Usually distributed file systems split each file into chunks. A central server keeps a mapping of filenames to chunks, and also which chunks each chunk server has.

The main drawback is that the central server can't handle many small files efficiently, and since all read requests need to go through the central master, so it might not scale well for many concurrent users.

Instead of managing chunks, SeaweedFS manages data volumes in the master server. Each data volume is 32GB in size, and can hold a lot of blobs. And each storage node can have many data volumes. So the master node only needs to store the metadata about the volumes, which is a fairly small amount of data and is generally stable.

The actual blob metadata, which are the blob volume, offset, and size, is stored in each volume on volume servers. Since each volume server only manages metadata of blobs on its own disk, with only 16 bytes for each blob, all access can read the metadata just from memory and only needs one disk operation to actually read file data.

For comparison, consider that an xfs inode structure in Linux is 536 bytes.

Master Server and Volume Server

The architecture is fairly simple. The actual data is stored in volumes on storage nodes. One volume server can have multiple volumes, and can both support read and write access with basic authentication.

All volumes are managed by a master server. The master server contains the volume id to volume server mapping. This is fairly static information, and can be easily cached.

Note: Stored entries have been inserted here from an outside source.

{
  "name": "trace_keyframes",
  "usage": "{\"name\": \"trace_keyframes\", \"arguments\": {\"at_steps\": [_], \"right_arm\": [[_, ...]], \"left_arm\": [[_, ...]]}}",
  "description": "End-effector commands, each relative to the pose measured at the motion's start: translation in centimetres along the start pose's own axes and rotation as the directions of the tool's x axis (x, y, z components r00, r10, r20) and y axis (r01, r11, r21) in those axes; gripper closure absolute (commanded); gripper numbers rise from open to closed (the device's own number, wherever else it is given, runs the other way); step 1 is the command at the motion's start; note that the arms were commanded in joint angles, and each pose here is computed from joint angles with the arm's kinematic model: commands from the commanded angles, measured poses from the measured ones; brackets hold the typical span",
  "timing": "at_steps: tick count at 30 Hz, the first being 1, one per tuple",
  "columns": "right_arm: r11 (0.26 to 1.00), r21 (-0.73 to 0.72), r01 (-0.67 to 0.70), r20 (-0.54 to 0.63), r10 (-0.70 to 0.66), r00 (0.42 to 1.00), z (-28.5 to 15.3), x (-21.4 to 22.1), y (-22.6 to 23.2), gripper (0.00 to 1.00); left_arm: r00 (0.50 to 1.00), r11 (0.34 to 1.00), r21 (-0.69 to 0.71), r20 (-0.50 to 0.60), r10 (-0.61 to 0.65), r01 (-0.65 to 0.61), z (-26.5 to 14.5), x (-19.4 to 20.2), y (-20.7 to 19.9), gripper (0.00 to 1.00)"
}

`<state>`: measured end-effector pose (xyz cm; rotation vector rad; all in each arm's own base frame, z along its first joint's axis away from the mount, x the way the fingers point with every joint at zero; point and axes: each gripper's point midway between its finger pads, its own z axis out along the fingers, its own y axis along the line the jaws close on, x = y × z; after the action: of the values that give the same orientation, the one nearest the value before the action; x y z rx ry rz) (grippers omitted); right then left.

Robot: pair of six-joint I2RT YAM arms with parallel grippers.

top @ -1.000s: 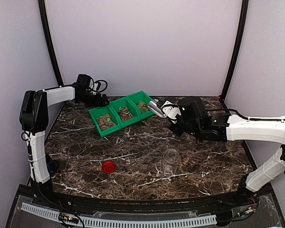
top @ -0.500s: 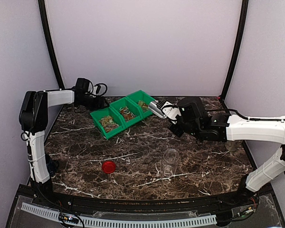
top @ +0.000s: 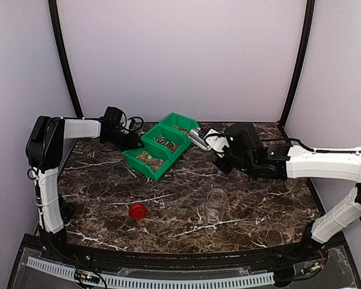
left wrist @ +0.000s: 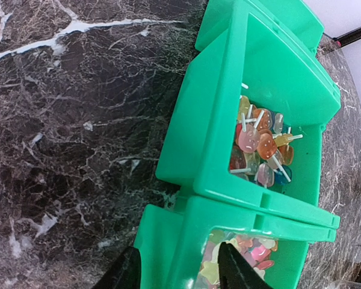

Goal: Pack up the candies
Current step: Move the storage box to the center of the board.

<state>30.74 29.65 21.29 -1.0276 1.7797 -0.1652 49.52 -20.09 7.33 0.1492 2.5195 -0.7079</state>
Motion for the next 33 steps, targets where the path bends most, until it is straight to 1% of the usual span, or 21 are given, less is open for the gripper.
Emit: {"name": "trace_keyframes", "arguments": {"at_steps": [1,6,9,15,18,20,22,25,30,33], "right_arm": [[0.998,0.032,-0.045,0.05,0.044,0.998,-0.3,-2.1,-1.2,1.0],[0.998,0.024,-0.052,0.057,0.051,0.997,-0.4,-2.3,-1.2,1.0],[0.999,0.018,-0.05,0.052,0.049,0.997,-0.3,-2.3,-1.0,1.0],[0.999,0.013,-0.046,0.052,0.046,0.998,-0.4,-2.5,-1.0,1.0],[0.999,-0.001,-0.042,0.054,0.042,0.998,-0.3,-2.8,-0.8,1.0],[0.999,-0.017,-0.033,0.048,0.034,0.998,-0.2,-2.9,-0.4,1.0],[0.999,-0.032,-0.021,0.036,0.022,0.999,-0.1,-3.0,0.0,1.0],[0.999,-0.049,-0.003,0.017,0.004,1.0,0.1,-3.0,0.4,1.0],[0.998,-0.061,0.005,0.018,-0.004,1.0,0.0,-3.2,0.8,1.0],[0.998,-0.065,0.01,0.016,-0.009,1.0,0.0,-3.1,0.9,1.0]], "left_arm": [[1.0,0.999,-0.047,0.02,0.018,-0.017,-2.0,-0.2,-1.4,0.6],[0.998,0.997,-0.068,0.05,0.038,-0.034,-2.5,-0.9,-1.7,0.65],[0.998,0.996,-0.07,0.041,0.049,-0.046,-2.5,-1.0,-2.0,0.67],[0.998,0.99,-0.125,-0.001,0.063,-0.062,-2.3,-0.6,-1.3,0.67],[0.998,0.988,-0.137,-0.005,0.07,-0.07,-2.2,-0.5,-1.3,0.68],[0.997,0.988,-0.133,-0.009,0.078,-0.078,-2.1,-0.4,-1.4,0.73],[0.997,0.988,-0.132,-0.014,0.081,-0.082,-1.9,-0.3,-1.5,0.75],[0.996,0.988,-0.13,-0.021,0.086,-0.088,-1.8,-0.2,-1.7,0.75],[0.996,0.989,-0.126,-0.031,0.08,-0.083,-1.3,0.2,-1.5,0.76],[0.996,0.988,-0.128,-0.041,0.08,-0.084,-0.9,0.4,-1.4,0.74]]}}
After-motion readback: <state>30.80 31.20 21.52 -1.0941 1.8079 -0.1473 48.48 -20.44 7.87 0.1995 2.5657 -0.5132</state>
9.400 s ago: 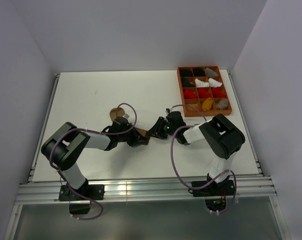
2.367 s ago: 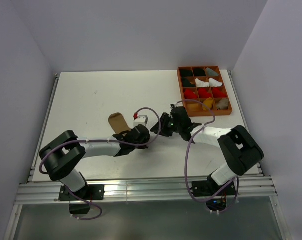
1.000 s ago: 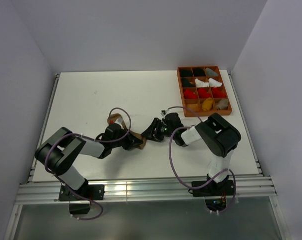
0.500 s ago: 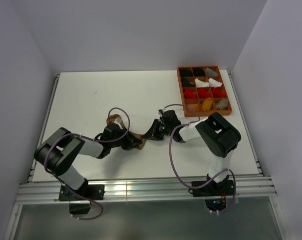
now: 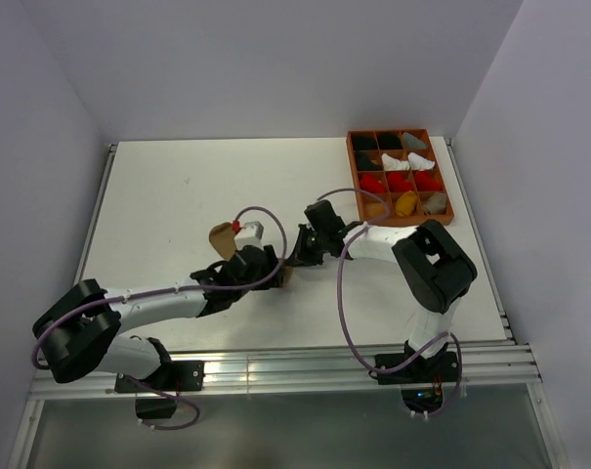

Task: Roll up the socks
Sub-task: Roll the sock at the center of the board.

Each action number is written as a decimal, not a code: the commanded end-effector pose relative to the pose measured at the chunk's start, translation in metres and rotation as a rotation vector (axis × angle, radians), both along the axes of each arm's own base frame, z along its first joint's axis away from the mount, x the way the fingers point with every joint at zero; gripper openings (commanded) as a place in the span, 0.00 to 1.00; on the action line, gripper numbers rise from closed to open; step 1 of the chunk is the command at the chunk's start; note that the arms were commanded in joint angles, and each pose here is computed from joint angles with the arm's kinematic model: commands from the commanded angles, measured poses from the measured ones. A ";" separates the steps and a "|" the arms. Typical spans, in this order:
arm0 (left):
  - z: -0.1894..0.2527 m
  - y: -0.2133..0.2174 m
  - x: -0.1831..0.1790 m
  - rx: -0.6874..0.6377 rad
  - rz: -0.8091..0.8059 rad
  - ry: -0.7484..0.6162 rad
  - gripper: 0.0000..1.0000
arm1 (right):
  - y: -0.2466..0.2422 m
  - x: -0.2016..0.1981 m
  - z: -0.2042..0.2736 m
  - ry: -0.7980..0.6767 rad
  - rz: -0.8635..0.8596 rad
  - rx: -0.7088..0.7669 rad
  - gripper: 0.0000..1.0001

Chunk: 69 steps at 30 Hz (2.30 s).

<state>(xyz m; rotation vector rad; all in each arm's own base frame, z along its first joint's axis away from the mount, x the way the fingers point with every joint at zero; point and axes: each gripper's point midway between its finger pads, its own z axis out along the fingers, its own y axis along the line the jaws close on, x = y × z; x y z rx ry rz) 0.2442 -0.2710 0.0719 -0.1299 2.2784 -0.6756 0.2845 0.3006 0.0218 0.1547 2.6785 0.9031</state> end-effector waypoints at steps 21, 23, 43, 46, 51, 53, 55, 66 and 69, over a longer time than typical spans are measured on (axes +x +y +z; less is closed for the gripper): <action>-0.031 -0.038 -0.005 0.625 -0.063 -0.294 0.40 | -0.007 -0.008 0.002 0.068 0.031 -0.183 0.00; -0.041 -0.038 -0.008 0.647 -0.077 -0.269 0.38 | -0.007 -0.009 0.001 0.074 0.033 -0.182 0.00; -0.058 -0.037 -0.024 0.611 -0.135 -0.143 0.01 | 0.006 -0.007 0.017 0.022 0.003 -0.008 0.36; -0.049 -0.035 -0.019 0.484 -0.127 -0.104 0.00 | 0.005 0.001 0.034 -0.051 -0.044 0.098 0.51; -0.034 -0.042 -0.019 0.193 -0.171 0.010 0.01 | -0.008 0.008 0.059 -0.163 -0.126 0.207 0.62; -0.032 -0.042 -0.019 0.105 -0.176 0.040 0.01 | -0.013 0.007 0.060 -0.193 -0.139 0.228 0.62; -0.035 -0.037 -0.023 0.043 -0.190 0.091 0.01 | -0.012 0.003 0.060 -0.199 -0.128 0.248 0.61; -0.029 -0.020 -0.012 -0.320 -0.093 0.257 0.01 | -0.001 -0.015 0.028 -0.123 -0.093 0.328 0.59; -0.026 -0.018 -0.010 -0.385 -0.079 0.274 0.01 | 0.001 -0.018 0.021 -0.110 -0.088 0.338 0.59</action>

On each write request, the master server also generates a file key, which is a growing 64-bit unsigned integer. Since write requests are not generally as frequent as read requests, one master server should be able to handle the concurrency well.

Write and Read files

When a client sends a write request, the master server returns (volume id, file key, file cookie, volume node URL) for the blob. The client then contacts the volume node and POSTs the blob content.

When a client needs to read a blob based on (volume id, file key, file cookie), it asks the master server by the volume id for the (volume node URL, volume node public URL), or retrieves this from a cache. Then the client can GET the content, or just render the URL on web pages and let browsers fetch the content.

Saving memory

All blob metadata stored on a volume server is readable from memory without disk access. Each file takes just a 16-byte map entry of <64bit key, 32bit offset, 32bit size>. Of course, each map entry has its own space cost for the map. But usually the disk space runs out before the memory does.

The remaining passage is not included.